New legislation would reduce the housing allowance for dependents using the GI Bill. That has some advocates worried.
Jamie Hanway had already served more than 20 years in the U.S. Army by the time the Post-9/11 GI Bill went into effect in 2009, but it couldn’t have come at a better time. Just as Hanway and his wife were beginning to plan for retirement, their three daughters were starting to prepare for college.
Money was tight.
“We really pushed them to get good grades and get the scholarships,” he told Task & Purpose. “I hate to say it, but my financial advisor a few years back had advised us to not save as much as we were for our kids’ college education so we could plan and prepare for our retirement, because college is so dang expensive our retirement would have suffered.”

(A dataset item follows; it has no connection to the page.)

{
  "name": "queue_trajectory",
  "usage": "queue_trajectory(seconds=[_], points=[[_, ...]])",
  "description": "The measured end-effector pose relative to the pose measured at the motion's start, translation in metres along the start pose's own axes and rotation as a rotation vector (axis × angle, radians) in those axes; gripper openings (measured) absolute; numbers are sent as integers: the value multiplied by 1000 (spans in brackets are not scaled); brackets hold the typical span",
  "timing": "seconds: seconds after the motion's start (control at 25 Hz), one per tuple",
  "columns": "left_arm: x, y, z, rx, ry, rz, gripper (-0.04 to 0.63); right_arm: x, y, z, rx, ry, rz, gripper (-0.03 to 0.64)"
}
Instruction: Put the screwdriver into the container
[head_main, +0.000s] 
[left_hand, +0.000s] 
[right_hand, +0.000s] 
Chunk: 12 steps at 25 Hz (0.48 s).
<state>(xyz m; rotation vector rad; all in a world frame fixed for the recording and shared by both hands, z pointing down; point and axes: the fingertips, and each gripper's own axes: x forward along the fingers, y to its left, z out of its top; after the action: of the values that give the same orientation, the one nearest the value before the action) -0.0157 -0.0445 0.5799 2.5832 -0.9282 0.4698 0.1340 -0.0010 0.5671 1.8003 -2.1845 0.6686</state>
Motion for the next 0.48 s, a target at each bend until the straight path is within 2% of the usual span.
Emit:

Hanway currently serves as a chief warrant officer 3 overseeing automotive maintenance in the Nebraska National Guard, where he also works full-time as a civilian contractor doing a similar job. Still, like most Americans, Hanway and his wife weren’t pulling in enough income to put three children through college.
Fortunately, Hanway, who was activated to deploy to Iraq between 2003-2005, had accrued 36 months of the Post-9/11 GI Bill. Having served more than 10 years, he had also surpassed the minimum time requirement for transferring the bill to his dependents. So he decided to give each of his three daughters 12 months, beginning with his eldest, who began her freshman year at Hastings College in the Fall of 2015.
Yearly tuition for an undergraduate student at Hastings, a private liberal arts college in southern Nebraska, is about $26,000. Add that to yearly room and board, which is about $9,000, and the total cost amounts to nearly $10,000 more than what the Post-9/11 GI Bill covers for a year in the Hastings area code, where the housing allowance is $800 a month.
“The GI Bill helps, and it helps a lot,” Hanway said, “but she still has to work to help cover the remainder of the expenses. After this year, she’s going to have to work more hours or find another job that pays better.”